*Exercise brief*
After locating the line with "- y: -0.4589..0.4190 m" in the data that follows, return it and every later line exactly, up to and including the line with "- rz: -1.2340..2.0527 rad".
━━━━━━━━━━━━━━━━━━━━━━━━━━━━━━
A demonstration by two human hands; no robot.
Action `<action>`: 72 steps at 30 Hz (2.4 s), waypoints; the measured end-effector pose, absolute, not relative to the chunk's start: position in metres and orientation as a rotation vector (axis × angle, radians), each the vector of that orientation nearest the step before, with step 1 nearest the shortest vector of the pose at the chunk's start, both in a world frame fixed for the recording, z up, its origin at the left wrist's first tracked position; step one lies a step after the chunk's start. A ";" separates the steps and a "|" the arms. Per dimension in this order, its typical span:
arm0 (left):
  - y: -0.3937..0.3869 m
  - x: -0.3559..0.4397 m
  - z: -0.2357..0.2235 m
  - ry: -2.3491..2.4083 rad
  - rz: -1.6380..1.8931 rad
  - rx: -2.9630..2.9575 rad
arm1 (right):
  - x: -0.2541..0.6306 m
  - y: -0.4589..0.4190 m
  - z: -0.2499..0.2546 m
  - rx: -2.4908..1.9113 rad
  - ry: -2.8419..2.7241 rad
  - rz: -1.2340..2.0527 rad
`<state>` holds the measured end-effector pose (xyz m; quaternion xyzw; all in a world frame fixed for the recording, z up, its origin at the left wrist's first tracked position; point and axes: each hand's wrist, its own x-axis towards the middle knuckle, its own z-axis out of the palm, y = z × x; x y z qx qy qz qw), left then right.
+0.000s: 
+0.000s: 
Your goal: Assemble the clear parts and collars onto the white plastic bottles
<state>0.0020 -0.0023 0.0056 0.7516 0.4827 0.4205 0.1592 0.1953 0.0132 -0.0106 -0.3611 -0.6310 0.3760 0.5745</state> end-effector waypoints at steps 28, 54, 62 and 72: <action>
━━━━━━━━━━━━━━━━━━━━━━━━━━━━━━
*Task result*
  - y: -0.4589..0.4190 m
  - z: -0.2499..0.2546 m
  - rx: -2.4908..1.9113 rad
  - ry: -2.8419..2.7241 rad
  - rz: -1.2340..2.0527 rad

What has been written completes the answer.